Tuesday’s publication of two pages from President Trump’s 2005 income tax return is spurring renewed scrutiny of the president’s 2015 assertion that he pays “as little as possible.”
Investigative reporter David Cay Johnston obtained a copy of Mr. Trump’s 1040 form, a portion of the fuller tax return that reflects a taxpayer’s total annual earnings, along with a look at how much the taxpayer owed the government in taxes. Johnston provided the document to MSNBC, which first reported on it Tuesday night.
The 1040 form suggests Mr. Trump earned more than $150 million in 2005, and he paid $38 million in taxes – roughly 25 percent of his total income. About $31 million was paid as an Alternative Minimum Tax (AMT), which was created, in part, to ensure big earners like Mr. Trump could not wholly avoid paying income taxes through the creative use of deductions and loopholes. Without the AMT, accountants noted, Mr. Trump could have paid as little as four percent in income taxes.
The top federal income tax rate in 2005 was 35 percent. Today, that rate is 39.6 percent.
Shortly after launching his presidential bid in 2015, Mr. Trump described his approach to paying taxes in a telephone interview with “Face the Nation” moderator John Dickerson.
“I fight like hell to pay as little as possible, for two reasons,” Mr. Trump said in the August 2 interview. “Number one, I am a businessman, and that’s the way you are supposed to do it. And you put the money back in your company and employees and all of that.
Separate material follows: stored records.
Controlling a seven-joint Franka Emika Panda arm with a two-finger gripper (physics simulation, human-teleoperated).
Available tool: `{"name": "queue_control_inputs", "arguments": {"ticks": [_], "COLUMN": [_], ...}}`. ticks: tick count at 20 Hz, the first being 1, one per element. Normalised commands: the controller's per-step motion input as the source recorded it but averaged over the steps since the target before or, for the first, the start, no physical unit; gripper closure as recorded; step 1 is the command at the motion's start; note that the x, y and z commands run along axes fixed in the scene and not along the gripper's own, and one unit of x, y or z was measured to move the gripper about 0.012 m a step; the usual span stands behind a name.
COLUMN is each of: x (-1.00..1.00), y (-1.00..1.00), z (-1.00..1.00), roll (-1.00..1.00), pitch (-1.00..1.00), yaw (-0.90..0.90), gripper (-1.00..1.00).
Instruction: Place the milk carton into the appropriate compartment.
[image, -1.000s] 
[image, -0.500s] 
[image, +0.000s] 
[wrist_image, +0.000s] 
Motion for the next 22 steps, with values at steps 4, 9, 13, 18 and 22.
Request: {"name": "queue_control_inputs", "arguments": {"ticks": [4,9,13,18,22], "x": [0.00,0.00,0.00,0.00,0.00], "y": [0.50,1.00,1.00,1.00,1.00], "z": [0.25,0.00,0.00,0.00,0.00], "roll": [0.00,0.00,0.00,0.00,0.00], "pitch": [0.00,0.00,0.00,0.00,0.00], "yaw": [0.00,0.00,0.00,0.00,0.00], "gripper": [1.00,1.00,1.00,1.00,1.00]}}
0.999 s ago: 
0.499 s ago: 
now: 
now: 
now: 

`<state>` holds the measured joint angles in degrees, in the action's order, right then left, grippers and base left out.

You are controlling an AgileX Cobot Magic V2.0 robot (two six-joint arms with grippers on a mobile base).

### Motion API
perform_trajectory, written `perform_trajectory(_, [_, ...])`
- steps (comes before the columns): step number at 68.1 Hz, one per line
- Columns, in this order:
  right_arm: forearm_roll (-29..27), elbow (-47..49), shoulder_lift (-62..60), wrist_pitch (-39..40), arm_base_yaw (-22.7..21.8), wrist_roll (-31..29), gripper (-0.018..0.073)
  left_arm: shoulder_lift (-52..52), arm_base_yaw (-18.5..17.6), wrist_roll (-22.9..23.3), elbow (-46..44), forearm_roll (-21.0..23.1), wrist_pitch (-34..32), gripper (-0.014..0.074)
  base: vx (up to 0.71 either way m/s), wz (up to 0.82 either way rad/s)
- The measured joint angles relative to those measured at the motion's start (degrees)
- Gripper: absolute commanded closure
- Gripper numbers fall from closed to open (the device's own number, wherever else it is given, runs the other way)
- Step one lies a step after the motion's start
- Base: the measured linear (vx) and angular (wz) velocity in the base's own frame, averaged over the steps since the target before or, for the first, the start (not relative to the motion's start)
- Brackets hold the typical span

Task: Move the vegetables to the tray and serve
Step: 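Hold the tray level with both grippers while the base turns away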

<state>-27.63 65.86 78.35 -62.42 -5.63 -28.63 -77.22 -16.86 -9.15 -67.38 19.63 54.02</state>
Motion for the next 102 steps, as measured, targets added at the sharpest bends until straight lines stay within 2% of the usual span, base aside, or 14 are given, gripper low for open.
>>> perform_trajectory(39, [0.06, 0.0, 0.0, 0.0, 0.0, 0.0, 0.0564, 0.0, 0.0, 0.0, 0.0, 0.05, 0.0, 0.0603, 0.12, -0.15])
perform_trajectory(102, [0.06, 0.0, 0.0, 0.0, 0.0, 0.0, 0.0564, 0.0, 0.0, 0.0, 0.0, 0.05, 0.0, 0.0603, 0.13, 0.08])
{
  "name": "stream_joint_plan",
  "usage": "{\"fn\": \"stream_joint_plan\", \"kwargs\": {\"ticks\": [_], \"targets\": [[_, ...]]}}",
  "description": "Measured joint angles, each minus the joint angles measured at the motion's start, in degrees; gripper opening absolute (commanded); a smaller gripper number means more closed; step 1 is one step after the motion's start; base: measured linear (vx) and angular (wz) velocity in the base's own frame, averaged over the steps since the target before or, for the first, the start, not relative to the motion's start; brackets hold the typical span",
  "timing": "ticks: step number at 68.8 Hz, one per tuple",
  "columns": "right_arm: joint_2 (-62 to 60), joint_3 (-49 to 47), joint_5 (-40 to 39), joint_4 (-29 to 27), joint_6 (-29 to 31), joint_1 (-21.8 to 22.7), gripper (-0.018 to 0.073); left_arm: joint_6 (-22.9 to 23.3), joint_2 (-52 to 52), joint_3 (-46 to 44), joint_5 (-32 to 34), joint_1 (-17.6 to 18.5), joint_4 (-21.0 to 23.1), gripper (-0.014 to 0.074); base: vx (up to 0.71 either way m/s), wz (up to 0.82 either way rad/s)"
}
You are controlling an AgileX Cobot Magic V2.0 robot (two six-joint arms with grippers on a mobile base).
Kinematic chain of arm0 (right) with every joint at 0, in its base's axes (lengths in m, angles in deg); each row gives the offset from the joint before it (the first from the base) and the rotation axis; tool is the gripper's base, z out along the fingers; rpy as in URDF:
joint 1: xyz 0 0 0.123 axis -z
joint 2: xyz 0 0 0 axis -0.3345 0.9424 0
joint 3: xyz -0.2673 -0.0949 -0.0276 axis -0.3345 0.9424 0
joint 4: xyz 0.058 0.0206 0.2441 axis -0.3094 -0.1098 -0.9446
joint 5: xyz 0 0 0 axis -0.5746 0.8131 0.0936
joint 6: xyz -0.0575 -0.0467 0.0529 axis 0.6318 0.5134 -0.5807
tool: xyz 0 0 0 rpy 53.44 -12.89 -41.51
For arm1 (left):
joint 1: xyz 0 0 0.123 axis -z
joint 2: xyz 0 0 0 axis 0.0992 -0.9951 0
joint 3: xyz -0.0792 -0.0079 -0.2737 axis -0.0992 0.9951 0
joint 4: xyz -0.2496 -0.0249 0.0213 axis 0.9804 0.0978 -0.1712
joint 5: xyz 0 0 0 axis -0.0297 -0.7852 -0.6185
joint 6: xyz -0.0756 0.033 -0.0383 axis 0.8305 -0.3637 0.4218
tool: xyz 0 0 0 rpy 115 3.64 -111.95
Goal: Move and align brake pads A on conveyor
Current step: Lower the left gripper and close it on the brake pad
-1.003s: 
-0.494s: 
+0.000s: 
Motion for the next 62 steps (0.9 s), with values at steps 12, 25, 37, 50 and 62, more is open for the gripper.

But the other reason is that I hate the way our government spends our taxes. I hate the way they waste our money, trillions and trillions of dollars of waste and abuse. And I hate it.”
Mr. Trump tried to frame his admission as an act of candor.
“I will be probably the first candidate in the history of politics within this country to say… by the way, like every single taxpayer out there, I try to pay as little tax as possible, and, again, one of the big reasons is, I hate what our country does with the money that we pay,” he explained.
In the 2015 interview, Mr. Trump also suggested he would consider releasing his full tax returns – “I have no major problem with it” – but only if then-Democratic frontrunner Hillary Clinton released any emails deleted from her private server. The election concluded without Mr. Trump ever releasing those returns. His campaign said he couldn’t release them while he was being audited, but there is no law that prevents a taxpayer from releasing returns under audit.